> **Work order**: In the material below, find all lines with the string "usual" and copy them.

> **Source records**:
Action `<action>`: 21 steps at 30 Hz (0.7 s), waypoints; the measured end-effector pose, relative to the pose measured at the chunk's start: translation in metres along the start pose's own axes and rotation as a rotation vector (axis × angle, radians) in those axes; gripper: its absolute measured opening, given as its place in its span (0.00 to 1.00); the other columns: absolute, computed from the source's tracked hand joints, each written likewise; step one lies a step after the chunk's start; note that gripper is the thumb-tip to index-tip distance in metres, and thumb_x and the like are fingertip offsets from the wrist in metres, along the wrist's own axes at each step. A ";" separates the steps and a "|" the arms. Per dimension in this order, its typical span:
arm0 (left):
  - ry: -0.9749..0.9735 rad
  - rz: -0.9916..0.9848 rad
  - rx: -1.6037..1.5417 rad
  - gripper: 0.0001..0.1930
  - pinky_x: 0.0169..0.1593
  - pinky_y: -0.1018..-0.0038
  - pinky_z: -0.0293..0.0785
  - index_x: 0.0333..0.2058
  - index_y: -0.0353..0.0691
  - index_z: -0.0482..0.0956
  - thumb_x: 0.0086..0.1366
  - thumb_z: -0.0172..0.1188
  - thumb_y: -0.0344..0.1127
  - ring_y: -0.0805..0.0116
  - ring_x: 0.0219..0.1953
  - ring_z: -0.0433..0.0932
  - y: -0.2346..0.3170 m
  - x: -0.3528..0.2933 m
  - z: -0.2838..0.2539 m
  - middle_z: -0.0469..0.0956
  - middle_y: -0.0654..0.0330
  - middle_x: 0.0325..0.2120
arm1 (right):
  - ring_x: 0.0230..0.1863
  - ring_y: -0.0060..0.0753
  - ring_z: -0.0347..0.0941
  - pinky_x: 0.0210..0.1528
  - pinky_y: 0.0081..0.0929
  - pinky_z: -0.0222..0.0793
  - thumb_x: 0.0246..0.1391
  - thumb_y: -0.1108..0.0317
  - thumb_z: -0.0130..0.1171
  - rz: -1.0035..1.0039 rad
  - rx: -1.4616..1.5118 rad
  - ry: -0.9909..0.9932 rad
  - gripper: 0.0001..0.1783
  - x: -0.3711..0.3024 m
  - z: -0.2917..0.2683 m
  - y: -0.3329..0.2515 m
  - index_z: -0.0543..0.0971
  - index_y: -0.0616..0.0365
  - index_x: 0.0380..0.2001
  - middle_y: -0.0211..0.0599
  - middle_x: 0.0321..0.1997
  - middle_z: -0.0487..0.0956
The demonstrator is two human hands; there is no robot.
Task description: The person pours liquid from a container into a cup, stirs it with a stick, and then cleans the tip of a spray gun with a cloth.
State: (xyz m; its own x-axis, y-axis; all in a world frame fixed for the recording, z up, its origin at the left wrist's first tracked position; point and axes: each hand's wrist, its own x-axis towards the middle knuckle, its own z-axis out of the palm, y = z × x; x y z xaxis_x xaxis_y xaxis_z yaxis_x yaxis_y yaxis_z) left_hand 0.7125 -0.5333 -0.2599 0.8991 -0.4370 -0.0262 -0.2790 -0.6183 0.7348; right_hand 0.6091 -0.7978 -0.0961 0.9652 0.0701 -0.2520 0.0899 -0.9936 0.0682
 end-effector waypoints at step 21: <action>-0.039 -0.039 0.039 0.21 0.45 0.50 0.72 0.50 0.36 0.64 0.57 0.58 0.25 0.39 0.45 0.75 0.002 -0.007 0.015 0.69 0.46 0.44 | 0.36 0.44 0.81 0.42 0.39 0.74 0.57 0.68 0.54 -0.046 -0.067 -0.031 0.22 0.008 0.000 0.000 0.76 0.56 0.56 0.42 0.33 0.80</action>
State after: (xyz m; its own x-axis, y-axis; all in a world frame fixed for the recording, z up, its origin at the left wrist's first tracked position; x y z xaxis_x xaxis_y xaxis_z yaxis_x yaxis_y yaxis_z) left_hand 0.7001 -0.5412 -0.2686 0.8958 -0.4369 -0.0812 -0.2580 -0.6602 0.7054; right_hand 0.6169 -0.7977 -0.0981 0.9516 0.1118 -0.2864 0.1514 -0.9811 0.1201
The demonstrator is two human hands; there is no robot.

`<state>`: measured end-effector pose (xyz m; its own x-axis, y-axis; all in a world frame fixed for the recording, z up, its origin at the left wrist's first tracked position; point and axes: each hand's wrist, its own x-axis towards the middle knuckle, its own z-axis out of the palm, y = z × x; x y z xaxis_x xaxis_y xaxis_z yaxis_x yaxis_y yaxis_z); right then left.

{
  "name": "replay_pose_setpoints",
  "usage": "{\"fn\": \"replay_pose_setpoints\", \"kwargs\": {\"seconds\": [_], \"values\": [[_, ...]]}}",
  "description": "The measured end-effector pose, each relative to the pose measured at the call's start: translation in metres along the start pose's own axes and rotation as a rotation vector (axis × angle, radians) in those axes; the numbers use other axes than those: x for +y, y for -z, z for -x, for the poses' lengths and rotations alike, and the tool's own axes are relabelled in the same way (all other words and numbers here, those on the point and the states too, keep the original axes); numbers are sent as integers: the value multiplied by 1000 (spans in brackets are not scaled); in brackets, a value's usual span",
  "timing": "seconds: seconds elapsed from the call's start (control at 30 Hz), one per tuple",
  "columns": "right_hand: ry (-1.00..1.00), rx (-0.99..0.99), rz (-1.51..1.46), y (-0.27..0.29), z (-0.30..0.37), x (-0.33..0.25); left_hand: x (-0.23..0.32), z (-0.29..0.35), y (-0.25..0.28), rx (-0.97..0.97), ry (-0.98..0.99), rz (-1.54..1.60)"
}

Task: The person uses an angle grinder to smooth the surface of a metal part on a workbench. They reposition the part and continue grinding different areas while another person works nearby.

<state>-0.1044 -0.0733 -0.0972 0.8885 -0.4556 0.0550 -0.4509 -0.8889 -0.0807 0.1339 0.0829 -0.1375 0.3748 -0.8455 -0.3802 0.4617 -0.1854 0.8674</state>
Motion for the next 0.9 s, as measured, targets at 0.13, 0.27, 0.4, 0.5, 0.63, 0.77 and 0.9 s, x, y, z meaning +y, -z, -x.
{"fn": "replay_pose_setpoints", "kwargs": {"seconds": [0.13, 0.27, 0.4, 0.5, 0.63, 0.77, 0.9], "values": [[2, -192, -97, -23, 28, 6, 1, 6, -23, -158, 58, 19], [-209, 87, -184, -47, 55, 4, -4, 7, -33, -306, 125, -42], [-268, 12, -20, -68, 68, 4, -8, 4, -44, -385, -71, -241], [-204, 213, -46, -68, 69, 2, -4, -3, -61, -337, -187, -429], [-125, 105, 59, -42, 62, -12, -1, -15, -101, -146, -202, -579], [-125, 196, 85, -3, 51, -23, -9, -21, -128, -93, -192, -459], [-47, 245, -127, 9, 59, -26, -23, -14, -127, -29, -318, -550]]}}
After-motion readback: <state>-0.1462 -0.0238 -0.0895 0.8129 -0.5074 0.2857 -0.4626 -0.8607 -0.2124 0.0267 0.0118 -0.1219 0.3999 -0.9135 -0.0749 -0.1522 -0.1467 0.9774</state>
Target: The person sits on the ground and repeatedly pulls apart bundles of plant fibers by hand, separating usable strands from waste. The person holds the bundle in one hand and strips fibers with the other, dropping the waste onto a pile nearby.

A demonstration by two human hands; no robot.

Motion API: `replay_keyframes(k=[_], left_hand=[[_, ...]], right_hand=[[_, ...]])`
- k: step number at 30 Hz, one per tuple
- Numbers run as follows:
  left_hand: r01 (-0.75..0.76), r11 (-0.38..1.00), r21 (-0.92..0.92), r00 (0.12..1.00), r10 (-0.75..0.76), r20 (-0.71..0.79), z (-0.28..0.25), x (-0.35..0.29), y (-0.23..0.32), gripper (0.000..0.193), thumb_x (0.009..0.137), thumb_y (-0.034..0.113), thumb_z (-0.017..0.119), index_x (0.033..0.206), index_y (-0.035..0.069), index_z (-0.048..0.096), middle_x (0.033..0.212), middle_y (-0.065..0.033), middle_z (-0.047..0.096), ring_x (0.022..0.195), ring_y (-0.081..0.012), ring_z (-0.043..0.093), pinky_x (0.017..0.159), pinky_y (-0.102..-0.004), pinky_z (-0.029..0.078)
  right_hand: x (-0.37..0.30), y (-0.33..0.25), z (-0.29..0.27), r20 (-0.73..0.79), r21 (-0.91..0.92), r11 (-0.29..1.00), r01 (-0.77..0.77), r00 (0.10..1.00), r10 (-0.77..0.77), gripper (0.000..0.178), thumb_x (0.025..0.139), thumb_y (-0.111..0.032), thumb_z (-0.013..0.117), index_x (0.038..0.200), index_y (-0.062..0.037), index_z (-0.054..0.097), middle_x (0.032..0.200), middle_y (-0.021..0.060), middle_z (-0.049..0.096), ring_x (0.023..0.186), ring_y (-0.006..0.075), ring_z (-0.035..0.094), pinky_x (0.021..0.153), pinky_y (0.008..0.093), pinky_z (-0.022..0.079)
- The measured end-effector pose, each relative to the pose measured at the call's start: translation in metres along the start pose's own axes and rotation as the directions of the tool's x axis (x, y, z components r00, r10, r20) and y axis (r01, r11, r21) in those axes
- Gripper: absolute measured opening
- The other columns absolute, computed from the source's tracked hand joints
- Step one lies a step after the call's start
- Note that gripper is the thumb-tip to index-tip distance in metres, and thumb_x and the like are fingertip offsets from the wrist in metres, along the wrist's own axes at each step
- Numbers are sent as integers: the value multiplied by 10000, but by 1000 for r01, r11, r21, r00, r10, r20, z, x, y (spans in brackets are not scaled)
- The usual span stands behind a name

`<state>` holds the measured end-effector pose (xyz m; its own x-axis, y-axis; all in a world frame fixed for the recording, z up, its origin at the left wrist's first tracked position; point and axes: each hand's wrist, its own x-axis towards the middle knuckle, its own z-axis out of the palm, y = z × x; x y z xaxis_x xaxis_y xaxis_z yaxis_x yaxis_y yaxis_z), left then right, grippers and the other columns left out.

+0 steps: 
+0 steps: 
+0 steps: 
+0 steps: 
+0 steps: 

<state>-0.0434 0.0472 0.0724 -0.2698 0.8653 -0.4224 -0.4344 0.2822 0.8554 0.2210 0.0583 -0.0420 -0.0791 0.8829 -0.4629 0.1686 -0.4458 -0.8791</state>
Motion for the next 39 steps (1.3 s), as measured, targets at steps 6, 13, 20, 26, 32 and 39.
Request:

> **Response to this exercise**:
  "description": "The measured end-effector pose, each relative to the pose measured at the call's start: translation in metres along the start pose's own axes and rotation as a rotation vector (axis × angle, radians) in those axes; the numbers use other axes than those: x for +y, y for -z, z for -x, for the poses' lengths and rotations alike, and the tool's own axes are relabelled in the same way (all other words and numbers here, those on the point and the states too, keep the original axes); numbers are sent as integers: the value multiplied by 1000 (spans in brackets are not scaled); in brackets, a value's usual span",
- The usual span stands behind a name

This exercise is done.